GIVEN DATA START

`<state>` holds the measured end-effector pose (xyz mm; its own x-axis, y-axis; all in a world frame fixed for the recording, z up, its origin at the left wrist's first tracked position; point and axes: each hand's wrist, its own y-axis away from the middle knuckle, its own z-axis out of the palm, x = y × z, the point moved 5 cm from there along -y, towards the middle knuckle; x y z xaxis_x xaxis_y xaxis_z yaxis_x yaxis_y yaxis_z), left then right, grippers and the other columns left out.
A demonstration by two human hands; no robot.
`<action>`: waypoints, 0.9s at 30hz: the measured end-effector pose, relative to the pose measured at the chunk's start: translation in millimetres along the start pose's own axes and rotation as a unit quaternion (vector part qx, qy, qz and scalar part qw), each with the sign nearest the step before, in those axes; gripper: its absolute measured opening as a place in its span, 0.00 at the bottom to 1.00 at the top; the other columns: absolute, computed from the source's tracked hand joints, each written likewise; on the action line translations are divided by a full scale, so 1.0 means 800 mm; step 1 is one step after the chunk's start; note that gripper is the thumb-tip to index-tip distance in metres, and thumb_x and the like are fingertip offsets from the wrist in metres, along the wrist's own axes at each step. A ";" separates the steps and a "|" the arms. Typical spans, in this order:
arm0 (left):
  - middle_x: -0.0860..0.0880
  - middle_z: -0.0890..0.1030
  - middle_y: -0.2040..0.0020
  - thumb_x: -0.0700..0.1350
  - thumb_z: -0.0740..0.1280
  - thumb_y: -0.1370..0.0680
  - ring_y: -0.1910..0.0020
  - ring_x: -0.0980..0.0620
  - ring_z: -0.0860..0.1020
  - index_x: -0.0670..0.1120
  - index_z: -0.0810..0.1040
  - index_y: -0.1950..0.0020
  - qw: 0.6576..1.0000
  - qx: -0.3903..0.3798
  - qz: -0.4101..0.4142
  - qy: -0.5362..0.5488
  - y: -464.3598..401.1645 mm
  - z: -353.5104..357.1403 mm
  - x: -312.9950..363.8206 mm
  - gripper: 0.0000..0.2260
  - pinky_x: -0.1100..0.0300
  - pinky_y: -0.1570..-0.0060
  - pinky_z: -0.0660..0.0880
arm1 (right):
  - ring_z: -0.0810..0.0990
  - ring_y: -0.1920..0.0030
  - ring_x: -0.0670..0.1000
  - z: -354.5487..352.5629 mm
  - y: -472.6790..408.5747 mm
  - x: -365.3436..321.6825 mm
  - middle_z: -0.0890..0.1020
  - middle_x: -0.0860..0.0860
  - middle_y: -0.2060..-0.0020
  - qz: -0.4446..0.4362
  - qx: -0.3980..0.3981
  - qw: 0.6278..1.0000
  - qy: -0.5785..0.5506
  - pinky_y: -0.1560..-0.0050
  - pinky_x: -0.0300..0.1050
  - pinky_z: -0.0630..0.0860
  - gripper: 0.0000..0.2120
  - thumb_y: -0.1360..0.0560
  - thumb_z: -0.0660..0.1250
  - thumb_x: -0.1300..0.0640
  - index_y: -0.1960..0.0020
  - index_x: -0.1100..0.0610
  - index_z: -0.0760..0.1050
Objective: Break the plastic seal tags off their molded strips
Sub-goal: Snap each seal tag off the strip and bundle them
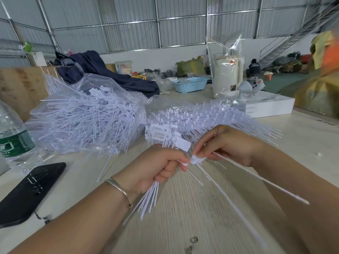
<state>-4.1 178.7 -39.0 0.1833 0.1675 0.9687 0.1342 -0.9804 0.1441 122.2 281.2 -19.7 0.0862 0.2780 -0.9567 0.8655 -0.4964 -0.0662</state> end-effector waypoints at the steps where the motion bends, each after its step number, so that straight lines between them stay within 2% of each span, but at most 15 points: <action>1: 0.52 0.58 0.78 0.42 0.71 0.33 0.79 0.55 0.54 0.47 0.76 0.76 1.000 -0.002 -0.005 -0.028 0.001 0.001 -0.002 0.11 0.69 0.78 0.52 | 0.65 0.78 0.48 0.002 0.001 0.003 0.72 0.56 0.78 0.016 -0.023 1.000 0.013 0.76 0.35 0.60 0.05 0.42 0.73 0.67 0.65 0.64 0.83; 3: 0.52 0.58 0.79 0.44 0.70 0.36 0.78 0.53 0.54 0.48 0.71 0.80 0.998 -0.012 -0.015 -0.062 0.003 -0.001 -0.004 0.13 0.68 0.77 0.52 | 0.61 0.79 0.48 0.000 0.005 0.007 0.68 0.54 0.80 0.039 -0.042 0.997 0.049 0.76 0.35 0.59 0.11 0.47 0.72 0.63 0.67 0.68 0.80; 5: 0.53 0.58 0.78 0.44 0.70 0.36 0.78 0.55 0.55 0.49 0.70 0.80 0.999 -0.028 -0.018 -0.033 0.003 -0.007 -0.005 0.14 0.68 0.78 0.52 | 0.62 0.79 0.47 -0.014 0.006 0.011 0.68 0.53 0.82 0.043 -0.011 0.997 0.065 0.77 0.35 0.60 0.12 0.48 0.72 0.61 0.67 0.68 0.79; 7: 0.54 0.59 0.76 0.39 0.74 0.35 0.78 0.57 0.56 0.51 0.70 0.77 0.998 -0.049 0.002 0.041 0.002 -0.011 -0.004 0.17 0.68 0.81 0.53 | 0.66 0.76 0.46 -0.025 0.005 0.012 0.74 0.52 0.77 0.024 0.036 0.998 0.039 0.74 0.34 0.63 0.04 0.40 0.72 0.63 0.66 0.62 0.82; 8: 0.54 0.59 0.75 0.36 0.75 0.34 0.78 0.58 0.56 0.51 0.69 0.75 0.996 -0.050 0.015 0.075 0.000 -0.012 -0.003 0.18 0.68 0.81 0.54 | 0.68 0.73 0.46 -0.029 0.004 0.011 0.78 0.53 0.73 0.007 0.054 0.999 0.007 0.73 0.34 0.64 0.05 0.35 0.69 0.67 0.64 0.60 0.83; 10: 0.53 0.60 0.73 0.35 0.74 0.34 0.78 0.59 0.58 0.51 0.67 0.71 0.991 -0.024 0.019 0.127 -0.003 -0.012 -0.007 0.18 0.69 0.82 0.55 | 0.68 0.70 0.47 -0.029 0.000 0.011 0.79 0.58 0.63 -0.013 0.063 0.996 -0.062 0.71 0.35 0.66 0.14 0.30 0.61 0.72 0.60 0.60 0.84; 13: 0.51 0.68 0.70 0.47 0.74 0.33 0.77 0.58 0.60 0.47 0.71 0.64 0.984 0.026 -0.010 0.173 -0.009 -0.012 -0.015 0.12 0.69 0.83 0.55 | 0.68 0.67 0.48 -0.019 0.000 0.004 0.75 0.59 0.57 -0.035 0.039 0.990 -0.134 0.67 0.38 0.66 0.17 0.34 0.57 0.69 0.56 0.62 0.84; 16: 0.49 0.73 0.66 0.58 0.69 0.27 0.76 0.58 0.60 0.44 0.77 0.63 0.982 0.049 -0.006 0.184 -0.012 -0.012 -0.018 0.17 0.69 0.82 0.54 | 0.70 0.67 0.48 -0.012 0.000 -0.001 0.77 0.56 0.61 -0.041 0.019 0.987 -0.154 0.65 0.40 0.66 0.18 0.34 0.59 0.68 0.51 0.64 0.83; 18: 0.51 0.72 0.66 0.60 0.69 0.28 0.76 0.58 0.58 0.43 0.82 0.53 0.982 0.042 0.012 0.184 -0.010 -0.012 -0.014 0.20 0.69 0.82 0.54 | 0.71 0.68 0.49 -0.007 0.000 -0.002 0.79 0.55 0.65 -0.040 0.011 0.991 -0.129 0.65 0.39 0.67 0.16 0.31 0.59 0.72 0.48 0.64 0.81; 20: 0.49 0.72 0.62 0.56 0.74 0.32 0.76 0.59 0.57 0.43 0.82 0.50 0.980 0.015 0.025 0.199 -0.009 -0.010 -0.011 0.19 0.69 0.82 0.53 | 0.71 0.69 0.50 -0.001 -0.001 -0.003 0.80 0.58 0.66 -0.043 0.004 0.993 -0.107 0.66 0.39 0.68 0.14 0.29 0.61 0.75 0.47 0.65 0.78; 22: 0.45 0.74 0.54 0.51 0.75 0.33 0.77 0.59 0.57 0.40 0.81 0.45 0.974 -0.006 0.022 0.227 -0.009 -0.008 -0.010 0.21 0.69 0.83 0.53 | 0.71 0.70 0.52 0.002 0.001 -0.005 0.82 0.60 0.65 -0.047 0.001 0.993 -0.107 0.67 0.39 0.71 0.10 0.31 0.67 0.73 0.51 0.64 0.76; 27: 0.52 0.71 0.62 0.44 0.72 0.30 0.78 0.60 0.58 0.42 0.76 0.47 0.959 0.006 0.022 0.282 -0.010 -0.016 -0.010 0.14 0.70 0.84 0.54 | 0.74 0.69 0.50 -0.005 0.002 -0.005 0.83 0.59 0.65 -0.053 0.029 0.994 -0.095 0.67 0.37 0.73 0.10 0.36 0.73 0.62 0.55 0.62 0.79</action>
<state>-19.3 183.6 -45.1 -0.3666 0.0402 0.9295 0.1498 -0.9835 0.1016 125.4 282.8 -14.8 -0.1042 0.1737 -0.9793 0.8345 -0.5204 -0.1811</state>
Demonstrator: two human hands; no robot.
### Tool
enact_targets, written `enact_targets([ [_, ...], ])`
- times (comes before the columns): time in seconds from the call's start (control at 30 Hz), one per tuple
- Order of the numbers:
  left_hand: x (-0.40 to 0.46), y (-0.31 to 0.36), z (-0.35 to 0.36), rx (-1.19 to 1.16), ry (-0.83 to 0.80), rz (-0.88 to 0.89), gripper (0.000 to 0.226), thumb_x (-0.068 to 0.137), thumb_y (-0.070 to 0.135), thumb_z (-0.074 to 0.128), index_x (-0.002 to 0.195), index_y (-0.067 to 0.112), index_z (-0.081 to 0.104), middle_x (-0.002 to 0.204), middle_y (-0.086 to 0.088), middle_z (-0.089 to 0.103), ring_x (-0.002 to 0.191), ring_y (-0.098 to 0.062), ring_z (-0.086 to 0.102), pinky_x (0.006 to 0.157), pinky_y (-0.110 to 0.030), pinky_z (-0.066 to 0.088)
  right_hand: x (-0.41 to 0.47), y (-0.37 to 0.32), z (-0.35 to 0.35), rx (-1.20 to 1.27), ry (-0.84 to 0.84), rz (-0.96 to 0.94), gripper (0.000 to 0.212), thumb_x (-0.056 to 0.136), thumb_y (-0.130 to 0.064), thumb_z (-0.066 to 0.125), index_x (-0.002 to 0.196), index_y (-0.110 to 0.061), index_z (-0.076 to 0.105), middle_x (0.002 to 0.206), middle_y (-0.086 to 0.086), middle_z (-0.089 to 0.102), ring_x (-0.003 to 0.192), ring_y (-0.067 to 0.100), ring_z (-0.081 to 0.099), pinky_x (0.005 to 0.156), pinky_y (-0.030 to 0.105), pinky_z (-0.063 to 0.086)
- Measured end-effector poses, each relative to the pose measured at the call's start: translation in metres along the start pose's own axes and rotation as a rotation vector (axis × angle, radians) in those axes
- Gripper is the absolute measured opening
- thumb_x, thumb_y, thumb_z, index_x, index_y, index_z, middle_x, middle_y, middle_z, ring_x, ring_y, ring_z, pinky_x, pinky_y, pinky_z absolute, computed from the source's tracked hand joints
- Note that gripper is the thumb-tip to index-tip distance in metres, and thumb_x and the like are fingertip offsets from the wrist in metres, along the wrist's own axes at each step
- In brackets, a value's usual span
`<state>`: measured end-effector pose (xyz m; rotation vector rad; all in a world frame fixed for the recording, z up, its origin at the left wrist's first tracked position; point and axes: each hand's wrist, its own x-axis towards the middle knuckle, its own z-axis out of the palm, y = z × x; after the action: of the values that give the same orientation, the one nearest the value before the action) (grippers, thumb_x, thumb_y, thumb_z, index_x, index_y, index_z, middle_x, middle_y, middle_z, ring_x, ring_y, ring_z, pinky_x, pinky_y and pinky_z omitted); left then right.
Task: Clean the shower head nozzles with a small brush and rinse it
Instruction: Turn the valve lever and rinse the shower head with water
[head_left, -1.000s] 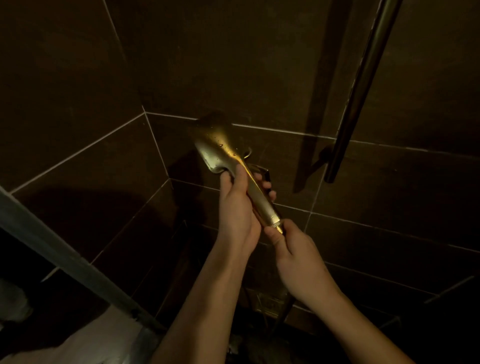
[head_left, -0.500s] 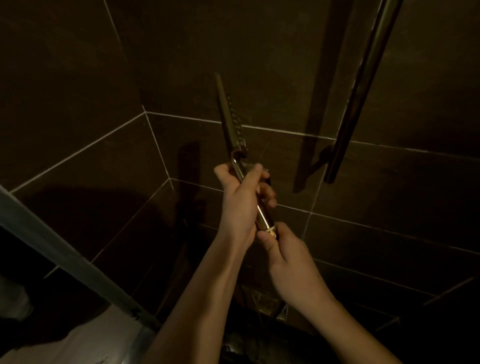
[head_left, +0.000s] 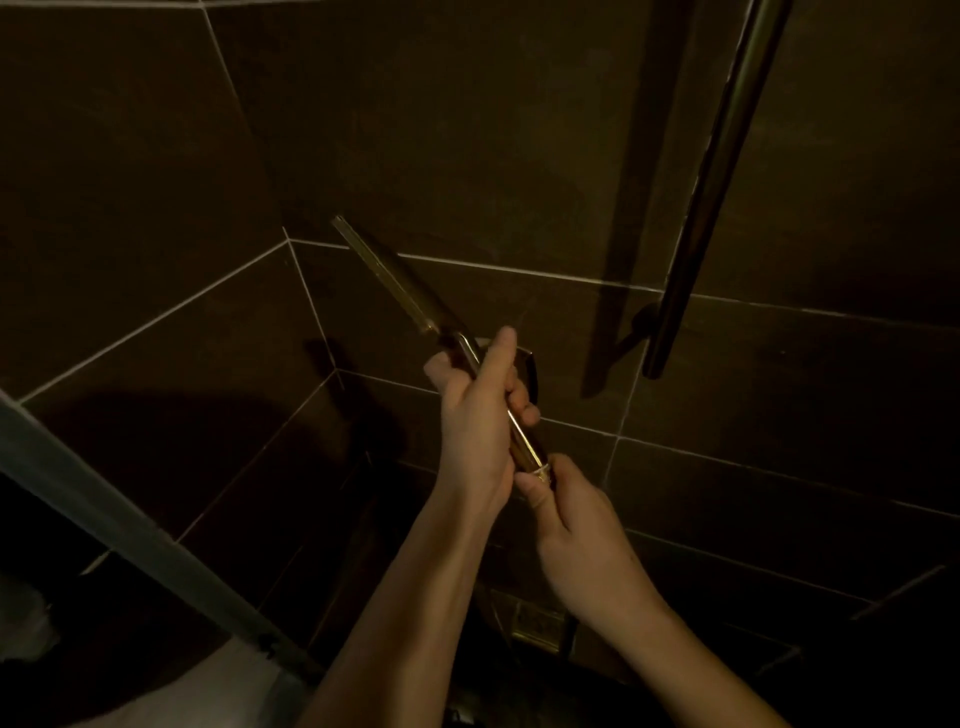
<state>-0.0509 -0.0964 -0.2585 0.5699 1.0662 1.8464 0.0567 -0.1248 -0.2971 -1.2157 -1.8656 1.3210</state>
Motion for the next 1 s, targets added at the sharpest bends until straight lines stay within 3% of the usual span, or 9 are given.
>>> enact_targets([
  [0.17,0.0,-0.002,-0.001,-0.077,0.046,0.043,0.028,0.106,0.024,0.049,0.133,0.017,0.051,0.094,-0.002,0.064,0.075,-0.012,0.068,0.068,-0.028,0.057,0.0,-0.005,-0.006,0.016,0.034,-0.046,0.01,0.101,-0.035,0.046,0.096,-0.031,0.053,0.062,-0.005,0.052,0.045,0.001,0.044,0.042,0.016,0.034],
  [0.27,-0.001,0.003,-0.004,-0.116,0.047,-0.025,0.028,0.106,0.025,0.047,0.126,0.013,0.063,0.103,-0.004,0.068,0.083,-0.013,0.068,0.071,-0.029,0.059,0.001,-0.005,-0.005,0.012,0.044,-0.027,0.012,0.101,-0.037,0.043,0.099,-0.031,0.053,0.064,-0.005,0.053,0.047,0.002,0.045,0.042,0.019,0.036],
  [0.43,0.001,0.004,-0.003,-0.065,0.053,-0.051,0.027,0.107,0.028,0.042,0.117,0.012,0.061,0.081,-0.001,0.06,0.067,-0.011,0.059,0.062,-0.029,0.051,0.0,-0.003,0.001,-0.009,0.021,0.009,0.015,0.101,-0.041,0.041,0.1,-0.033,0.054,0.071,-0.003,0.058,0.051,0.002,0.047,0.045,0.017,0.038],
  [0.53,0.003,0.005,-0.003,-0.041,0.076,-0.028,0.026,0.102,0.032,0.055,0.123,0.017,0.051,0.068,0.004,0.055,0.055,-0.008,0.053,0.051,-0.025,0.045,-0.001,-0.003,0.006,0.005,-0.006,0.015,0.016,0.101,-0.038,0.041,0.099,-0.03,0.054,0.07,-0.003,0.054,0.05,0.001,0.045,0.045,0.017,0.037],
  [0.63,0.002,0.004,-0.003,0.011,0.041,0.024,0.027,0.099,0.024,0.062,0.116,0.023,0.042,0.064,0.008,0.051,0.051,-0.006,0.048,0.045,-0.021,0.041,-0.002,-0.004,0.006,0.011,-0.007,-0.011,0.013,0.102,-0.035,0.042,0.098,-0.028,0.052,0.067,-0.004,0.053,0.048,0.0,0.044,0.043,0.016,0.035],
  [0.7,0.001,0.003,0.0,0.029,0.046,0.056,0.022,0.101,0.02,0.058,0.112,0.026,0.039,0.071,0.006,0.054,0.054,-0.007,0.051,0.048,-0.021,0.045,-0.002,-0.006,0.002,0.018,0.006,-0.038,0.011,0.102,-0.033,0.044,0.097,-0.028,0.053,0.063,-0.005,0.051,0.045,0.0,0.044,0.042,0.015,0.034],
  [0.77,0.002,0.002,0.001,0.02,0.074,0.071,0.018,0.103,0.022,0.054,0.115,0.026,0.041,0.091,-0.001,0.059,0.067,-0.009,0.063,0.061,-0.024,0.055,0.0,-0.006,-0.001,0.02,0.014,-0.056,0.011,0.102,-0.032,0.045,0.096,-0.029,0.053,0.058,-0.008,0.052,0.044,0.001,0.044,0.041,0.015,0.033],
  [0.87,0.003,-0.002,0.0,-0.035,0.086,0.071,0.021,0.105,0.026,0.051,0.125,0.021,0.054,0.105,-0.003,0.064,0.088,-0.012,0.069,0.077,-0.029,0.058,0.002,-0.004,-0.001,0.003,0.032,-0.051,0.011,0.102,-0.033,0.045,0.096,-0.03,0.054,0.058,-0.007,0.053,0.045,0.002,0.045,0.041,0.016,0.034],
  [1.0,0.003,0.0,-0.004,-0.076,0.072,-0.045,0.033,0.105,0.032,0.047,0.13,0.016,0.063,0.109,-0.001,0.069,0.09,-0.014,0.067,0.073,-0.031,0.057,0.004,-0.001,-0.004,0.01,0.063,-0.029,0.012,0.102,-0.034,0.044,0.099,-0.03,0.054,0.062,-0.003,0.053,0.045,0.003,0.045,0.042,0.018,0.035],
])
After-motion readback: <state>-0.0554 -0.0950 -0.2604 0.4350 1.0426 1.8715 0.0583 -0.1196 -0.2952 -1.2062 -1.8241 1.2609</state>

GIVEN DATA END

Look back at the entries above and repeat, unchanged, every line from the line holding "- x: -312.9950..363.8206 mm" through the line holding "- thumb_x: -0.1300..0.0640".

**SOLUTION**.
  - x: -312.9950..363.8206 mm
  - gripper: 0.0000..0.2260
  - pinky_x: -0.1100..0.0300
  - pinky_y: -0.1570..-0.0060
  - pinky_z: -0.0660..0.0880
arm1 (right):
  - ring_z: -0.0810..0.0990
  - ring_y: -0.1920..0.0030
  - ring_x: -0.0670..0.1000
  - z: -354.5487..352.5629 mm
  - y: -472.6790..408.5747 mm
  - x: -365.3436..321.6825 mm
  - middle_z: -0.0890..0.1020
  - middle_x: -0.0860..0.0860
  - middle_y: -0.2060..-0.0020
  - qz: -0.4446..0.4362
  - qx: -0.3980..0.3981
  - qw: 0.6278..1.0000
  - qy: -0.5785..0.5506
  - pinky_y: -0.1560..-0.0050
  - pinky_x: -0.0300..0.1050
  - pinky_z: -0.0630..0.0860
  - gripper: 0.0000..0.2120
  - thumb_y: -0.1360..0.0560
  - thumb_z: -0.0660..0.1250
  - thumb_x: -0.1300..0.0640

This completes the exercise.